----- THE DATA
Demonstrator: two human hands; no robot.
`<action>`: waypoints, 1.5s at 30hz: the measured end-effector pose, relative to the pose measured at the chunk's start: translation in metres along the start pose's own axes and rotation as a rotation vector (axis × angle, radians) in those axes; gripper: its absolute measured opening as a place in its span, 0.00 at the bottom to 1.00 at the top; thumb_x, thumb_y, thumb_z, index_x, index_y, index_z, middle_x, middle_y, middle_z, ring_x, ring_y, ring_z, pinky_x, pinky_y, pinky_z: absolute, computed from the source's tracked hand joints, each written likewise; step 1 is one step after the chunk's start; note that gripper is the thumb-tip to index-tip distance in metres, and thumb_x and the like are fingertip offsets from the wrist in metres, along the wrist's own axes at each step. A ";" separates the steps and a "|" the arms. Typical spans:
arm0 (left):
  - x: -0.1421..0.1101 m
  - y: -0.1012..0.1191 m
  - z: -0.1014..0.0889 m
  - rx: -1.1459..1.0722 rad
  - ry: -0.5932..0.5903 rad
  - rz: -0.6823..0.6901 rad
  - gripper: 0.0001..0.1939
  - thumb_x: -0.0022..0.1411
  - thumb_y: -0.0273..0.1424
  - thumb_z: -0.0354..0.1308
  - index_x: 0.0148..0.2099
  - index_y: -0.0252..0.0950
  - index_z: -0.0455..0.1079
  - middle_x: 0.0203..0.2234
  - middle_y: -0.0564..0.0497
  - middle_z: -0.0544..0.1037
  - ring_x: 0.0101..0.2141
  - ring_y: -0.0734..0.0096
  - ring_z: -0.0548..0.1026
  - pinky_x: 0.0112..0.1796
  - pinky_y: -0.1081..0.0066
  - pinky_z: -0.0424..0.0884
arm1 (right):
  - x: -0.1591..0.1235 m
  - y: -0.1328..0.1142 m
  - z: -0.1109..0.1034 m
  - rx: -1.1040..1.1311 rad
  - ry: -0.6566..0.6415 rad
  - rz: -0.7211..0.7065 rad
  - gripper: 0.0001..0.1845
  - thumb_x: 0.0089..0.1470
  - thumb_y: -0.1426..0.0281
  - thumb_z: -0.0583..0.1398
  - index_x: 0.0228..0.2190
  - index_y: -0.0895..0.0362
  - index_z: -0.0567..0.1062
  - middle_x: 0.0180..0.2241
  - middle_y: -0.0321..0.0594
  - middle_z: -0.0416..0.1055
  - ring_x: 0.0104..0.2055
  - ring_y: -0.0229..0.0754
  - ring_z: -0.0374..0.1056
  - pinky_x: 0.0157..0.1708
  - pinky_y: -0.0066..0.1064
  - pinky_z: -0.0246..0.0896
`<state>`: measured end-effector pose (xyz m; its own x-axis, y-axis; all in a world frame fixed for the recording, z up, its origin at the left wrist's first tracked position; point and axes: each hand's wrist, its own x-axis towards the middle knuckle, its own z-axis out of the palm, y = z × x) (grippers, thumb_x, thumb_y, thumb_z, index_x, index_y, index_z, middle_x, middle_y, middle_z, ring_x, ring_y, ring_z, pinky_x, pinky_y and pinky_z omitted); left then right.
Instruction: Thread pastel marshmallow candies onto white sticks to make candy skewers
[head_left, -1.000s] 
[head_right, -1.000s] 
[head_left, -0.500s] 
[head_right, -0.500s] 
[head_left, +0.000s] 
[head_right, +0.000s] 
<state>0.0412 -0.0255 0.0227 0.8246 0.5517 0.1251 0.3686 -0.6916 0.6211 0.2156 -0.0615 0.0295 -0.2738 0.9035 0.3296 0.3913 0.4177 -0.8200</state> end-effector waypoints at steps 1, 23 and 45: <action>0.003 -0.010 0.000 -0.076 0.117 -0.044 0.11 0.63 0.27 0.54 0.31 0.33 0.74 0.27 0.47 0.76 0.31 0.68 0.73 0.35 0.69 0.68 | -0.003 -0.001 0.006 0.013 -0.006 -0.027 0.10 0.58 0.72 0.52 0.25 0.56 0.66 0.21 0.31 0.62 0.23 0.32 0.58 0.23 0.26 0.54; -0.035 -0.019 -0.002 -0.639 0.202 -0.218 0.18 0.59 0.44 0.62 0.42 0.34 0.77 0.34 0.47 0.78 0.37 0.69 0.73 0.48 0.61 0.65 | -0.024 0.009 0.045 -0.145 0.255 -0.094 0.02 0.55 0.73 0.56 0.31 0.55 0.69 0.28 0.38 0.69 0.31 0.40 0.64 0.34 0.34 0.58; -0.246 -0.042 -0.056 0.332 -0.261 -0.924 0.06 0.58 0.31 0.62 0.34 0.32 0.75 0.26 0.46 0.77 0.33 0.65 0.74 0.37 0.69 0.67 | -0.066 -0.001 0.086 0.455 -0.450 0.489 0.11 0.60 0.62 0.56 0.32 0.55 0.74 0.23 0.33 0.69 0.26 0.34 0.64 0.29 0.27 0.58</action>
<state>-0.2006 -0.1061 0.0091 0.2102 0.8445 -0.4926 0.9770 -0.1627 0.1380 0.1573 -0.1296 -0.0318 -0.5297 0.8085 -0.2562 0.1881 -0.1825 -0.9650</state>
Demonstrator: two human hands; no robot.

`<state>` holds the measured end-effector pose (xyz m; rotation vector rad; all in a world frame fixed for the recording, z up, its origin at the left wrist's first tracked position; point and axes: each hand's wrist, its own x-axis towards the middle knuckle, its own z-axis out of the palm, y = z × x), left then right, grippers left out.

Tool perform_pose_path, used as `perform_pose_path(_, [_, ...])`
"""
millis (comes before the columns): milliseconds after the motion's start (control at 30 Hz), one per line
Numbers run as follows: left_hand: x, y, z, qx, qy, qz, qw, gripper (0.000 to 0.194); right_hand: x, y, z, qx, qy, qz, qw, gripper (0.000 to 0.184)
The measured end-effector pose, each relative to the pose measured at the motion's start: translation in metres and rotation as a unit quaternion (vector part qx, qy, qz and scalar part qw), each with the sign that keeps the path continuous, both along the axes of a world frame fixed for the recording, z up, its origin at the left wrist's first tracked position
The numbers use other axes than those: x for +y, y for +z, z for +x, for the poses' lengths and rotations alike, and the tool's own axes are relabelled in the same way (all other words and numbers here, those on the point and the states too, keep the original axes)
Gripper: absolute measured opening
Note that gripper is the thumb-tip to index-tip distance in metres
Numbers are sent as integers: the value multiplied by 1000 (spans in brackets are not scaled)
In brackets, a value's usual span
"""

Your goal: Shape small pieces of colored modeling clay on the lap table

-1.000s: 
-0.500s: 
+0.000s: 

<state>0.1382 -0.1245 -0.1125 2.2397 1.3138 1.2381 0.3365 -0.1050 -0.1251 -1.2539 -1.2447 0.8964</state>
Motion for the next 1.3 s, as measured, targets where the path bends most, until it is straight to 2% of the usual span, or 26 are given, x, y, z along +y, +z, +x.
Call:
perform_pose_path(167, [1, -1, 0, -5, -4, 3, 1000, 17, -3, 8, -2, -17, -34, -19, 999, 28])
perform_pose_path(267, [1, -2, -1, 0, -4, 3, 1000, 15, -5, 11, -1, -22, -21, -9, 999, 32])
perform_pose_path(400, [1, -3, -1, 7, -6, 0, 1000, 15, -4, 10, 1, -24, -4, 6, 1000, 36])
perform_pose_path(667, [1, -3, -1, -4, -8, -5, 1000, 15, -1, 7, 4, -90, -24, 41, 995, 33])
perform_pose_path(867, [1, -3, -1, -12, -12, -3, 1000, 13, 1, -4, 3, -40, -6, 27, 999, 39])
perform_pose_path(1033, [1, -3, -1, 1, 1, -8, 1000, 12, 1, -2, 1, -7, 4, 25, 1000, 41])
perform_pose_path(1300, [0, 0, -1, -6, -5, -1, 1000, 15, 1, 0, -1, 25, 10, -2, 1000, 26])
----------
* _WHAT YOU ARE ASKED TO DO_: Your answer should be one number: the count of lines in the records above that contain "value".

* _THE COMPLETED TASK_: 2